— YOUR ASSIGNMENT —
In the records below, find the line that contains "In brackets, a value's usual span" and the line that contains "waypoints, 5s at". Set down exactly those lines and every line between them, and nothing more.

— Data excerpts —
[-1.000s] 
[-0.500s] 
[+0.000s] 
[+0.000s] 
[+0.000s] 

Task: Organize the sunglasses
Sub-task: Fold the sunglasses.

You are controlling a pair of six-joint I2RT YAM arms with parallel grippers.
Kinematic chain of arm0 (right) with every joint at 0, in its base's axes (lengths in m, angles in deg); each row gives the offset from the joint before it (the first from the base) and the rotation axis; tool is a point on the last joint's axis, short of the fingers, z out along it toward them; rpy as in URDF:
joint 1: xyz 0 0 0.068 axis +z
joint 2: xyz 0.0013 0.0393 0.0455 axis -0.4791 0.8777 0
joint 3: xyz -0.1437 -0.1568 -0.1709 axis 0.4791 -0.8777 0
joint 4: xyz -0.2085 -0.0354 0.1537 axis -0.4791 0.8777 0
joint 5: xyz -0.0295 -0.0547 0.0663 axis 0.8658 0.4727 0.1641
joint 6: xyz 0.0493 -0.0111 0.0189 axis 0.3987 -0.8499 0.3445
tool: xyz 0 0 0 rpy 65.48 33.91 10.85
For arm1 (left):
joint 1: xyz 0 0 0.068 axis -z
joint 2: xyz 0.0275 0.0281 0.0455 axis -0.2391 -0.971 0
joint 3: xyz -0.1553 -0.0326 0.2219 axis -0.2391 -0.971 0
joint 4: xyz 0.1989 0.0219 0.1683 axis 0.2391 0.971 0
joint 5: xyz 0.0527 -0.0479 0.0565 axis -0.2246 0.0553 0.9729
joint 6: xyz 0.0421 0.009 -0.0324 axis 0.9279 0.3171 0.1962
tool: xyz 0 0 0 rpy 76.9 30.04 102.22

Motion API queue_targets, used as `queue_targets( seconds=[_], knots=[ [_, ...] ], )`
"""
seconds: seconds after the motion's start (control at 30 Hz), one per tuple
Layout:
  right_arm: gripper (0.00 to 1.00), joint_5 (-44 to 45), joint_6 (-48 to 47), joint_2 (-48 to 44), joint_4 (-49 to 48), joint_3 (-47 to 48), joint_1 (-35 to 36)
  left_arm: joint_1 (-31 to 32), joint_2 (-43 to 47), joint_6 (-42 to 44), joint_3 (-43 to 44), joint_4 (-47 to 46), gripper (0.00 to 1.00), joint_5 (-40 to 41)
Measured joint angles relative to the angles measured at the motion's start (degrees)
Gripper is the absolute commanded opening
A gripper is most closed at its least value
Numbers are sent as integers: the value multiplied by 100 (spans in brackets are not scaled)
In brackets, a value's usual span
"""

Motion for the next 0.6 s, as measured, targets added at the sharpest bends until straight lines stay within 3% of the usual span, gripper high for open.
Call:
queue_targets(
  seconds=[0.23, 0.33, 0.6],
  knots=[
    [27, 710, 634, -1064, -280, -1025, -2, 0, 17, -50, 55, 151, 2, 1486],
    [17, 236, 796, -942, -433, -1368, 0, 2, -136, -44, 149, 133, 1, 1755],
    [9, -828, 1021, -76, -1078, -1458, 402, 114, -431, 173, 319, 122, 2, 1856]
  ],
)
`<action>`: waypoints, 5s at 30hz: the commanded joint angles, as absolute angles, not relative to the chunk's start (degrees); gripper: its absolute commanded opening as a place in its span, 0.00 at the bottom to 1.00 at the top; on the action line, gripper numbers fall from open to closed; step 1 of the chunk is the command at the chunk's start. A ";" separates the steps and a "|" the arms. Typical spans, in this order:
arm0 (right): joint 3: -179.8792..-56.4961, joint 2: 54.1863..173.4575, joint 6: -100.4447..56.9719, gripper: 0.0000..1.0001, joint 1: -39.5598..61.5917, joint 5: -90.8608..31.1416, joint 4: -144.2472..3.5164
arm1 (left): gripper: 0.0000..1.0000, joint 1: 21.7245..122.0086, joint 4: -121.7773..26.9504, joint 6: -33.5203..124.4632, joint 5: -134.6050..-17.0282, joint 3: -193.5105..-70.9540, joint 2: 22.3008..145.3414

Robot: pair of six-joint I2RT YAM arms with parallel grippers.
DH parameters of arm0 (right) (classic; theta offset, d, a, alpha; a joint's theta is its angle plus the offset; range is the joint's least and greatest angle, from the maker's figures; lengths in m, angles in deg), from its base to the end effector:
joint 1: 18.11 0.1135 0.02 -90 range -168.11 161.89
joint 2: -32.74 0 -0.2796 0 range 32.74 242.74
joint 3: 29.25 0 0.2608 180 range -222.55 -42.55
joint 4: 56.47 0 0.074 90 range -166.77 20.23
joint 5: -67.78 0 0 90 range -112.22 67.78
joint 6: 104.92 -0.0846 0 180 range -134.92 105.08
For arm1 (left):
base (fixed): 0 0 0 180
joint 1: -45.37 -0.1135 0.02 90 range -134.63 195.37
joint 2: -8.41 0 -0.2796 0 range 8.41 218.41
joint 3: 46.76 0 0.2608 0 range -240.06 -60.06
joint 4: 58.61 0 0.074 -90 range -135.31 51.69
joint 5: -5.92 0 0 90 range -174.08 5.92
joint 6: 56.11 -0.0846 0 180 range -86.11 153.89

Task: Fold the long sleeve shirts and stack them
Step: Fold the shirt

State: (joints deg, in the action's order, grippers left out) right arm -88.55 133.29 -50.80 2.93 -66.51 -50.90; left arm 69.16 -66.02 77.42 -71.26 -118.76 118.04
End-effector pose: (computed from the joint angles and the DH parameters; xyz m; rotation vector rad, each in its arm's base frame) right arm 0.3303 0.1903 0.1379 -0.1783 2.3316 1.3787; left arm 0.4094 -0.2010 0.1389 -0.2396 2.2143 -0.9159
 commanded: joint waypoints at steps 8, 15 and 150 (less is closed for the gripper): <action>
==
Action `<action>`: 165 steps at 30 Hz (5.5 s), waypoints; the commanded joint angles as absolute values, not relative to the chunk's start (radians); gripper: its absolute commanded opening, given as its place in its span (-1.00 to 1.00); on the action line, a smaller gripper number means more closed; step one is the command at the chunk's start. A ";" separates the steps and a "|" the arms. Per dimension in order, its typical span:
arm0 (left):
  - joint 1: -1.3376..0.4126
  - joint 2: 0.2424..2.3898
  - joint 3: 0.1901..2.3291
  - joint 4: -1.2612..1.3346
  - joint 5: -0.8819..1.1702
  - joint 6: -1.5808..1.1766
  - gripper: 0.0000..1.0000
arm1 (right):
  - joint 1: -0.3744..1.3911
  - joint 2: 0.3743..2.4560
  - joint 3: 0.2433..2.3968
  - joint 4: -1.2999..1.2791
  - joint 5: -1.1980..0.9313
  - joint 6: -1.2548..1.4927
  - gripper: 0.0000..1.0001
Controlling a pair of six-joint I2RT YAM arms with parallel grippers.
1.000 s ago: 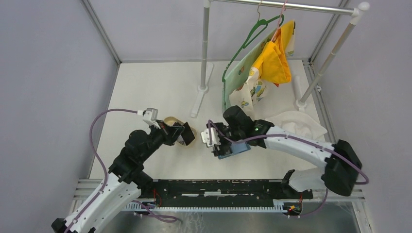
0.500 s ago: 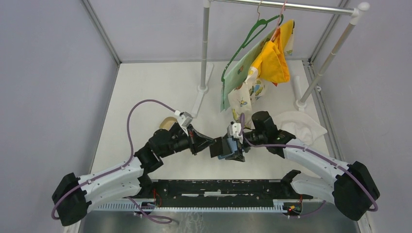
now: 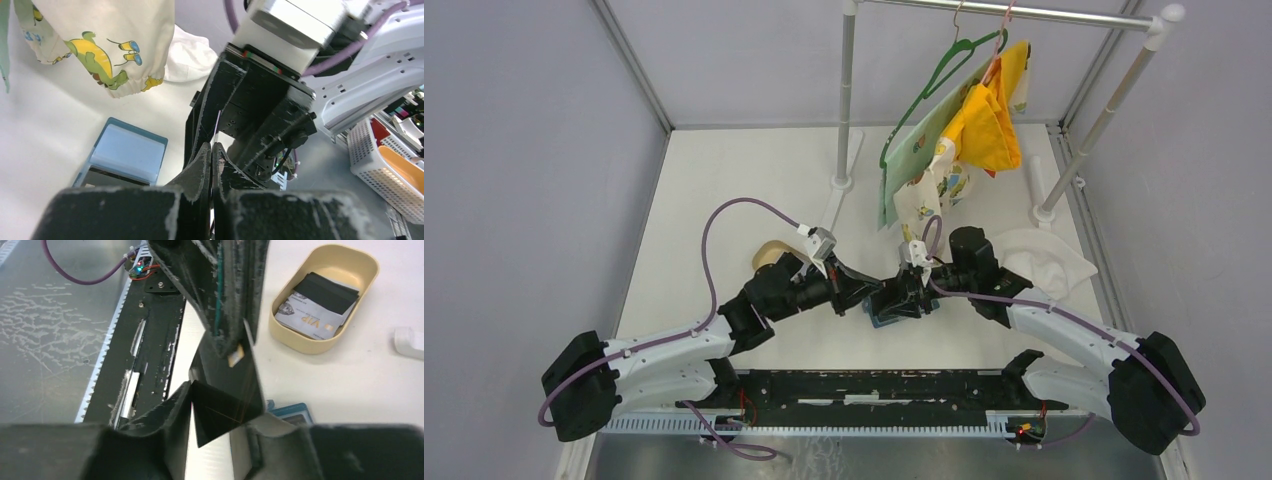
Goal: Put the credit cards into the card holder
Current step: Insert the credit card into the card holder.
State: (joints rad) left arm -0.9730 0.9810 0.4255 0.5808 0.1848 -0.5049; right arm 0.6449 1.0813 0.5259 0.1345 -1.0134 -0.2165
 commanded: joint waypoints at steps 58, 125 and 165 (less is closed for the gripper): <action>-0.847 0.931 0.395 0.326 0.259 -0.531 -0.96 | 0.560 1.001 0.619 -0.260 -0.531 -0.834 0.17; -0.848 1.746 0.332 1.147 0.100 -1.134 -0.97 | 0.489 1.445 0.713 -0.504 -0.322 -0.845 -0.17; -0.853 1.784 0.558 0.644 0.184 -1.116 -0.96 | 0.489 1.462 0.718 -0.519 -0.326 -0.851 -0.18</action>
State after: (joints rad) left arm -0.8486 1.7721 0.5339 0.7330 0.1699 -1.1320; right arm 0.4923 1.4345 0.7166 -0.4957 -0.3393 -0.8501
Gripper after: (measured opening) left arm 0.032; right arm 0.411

— SOLUTION TO THIS EXERCISE —
In brackets, a value's usual span
"""

Motion for the next 0.6 s, as measured, targets added at the sharpest bends until straight lines stay within 3% of the usual span, gripper high for open.
Call:
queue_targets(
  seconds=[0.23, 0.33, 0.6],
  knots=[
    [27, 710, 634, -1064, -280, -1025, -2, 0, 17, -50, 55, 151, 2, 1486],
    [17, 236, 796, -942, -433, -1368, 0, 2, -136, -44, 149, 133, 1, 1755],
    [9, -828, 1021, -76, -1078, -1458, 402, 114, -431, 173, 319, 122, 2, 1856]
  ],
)
`<action>`: waypoints, 5s at 30hz: the commanded joint angles, as absolute angles, not relative to the chunk's start (degrees); gripper: its absolute commanded opening as a place in its span, 0.00 at the bottom to 1.00 at the top; on the action line, gripper numbers fall from open to closed; step 1 of the chunk is the command at the chunk's start. A ";" separates the steps and a "|" the arms. Typical spans, in this order:

No other output is expected for this exercise.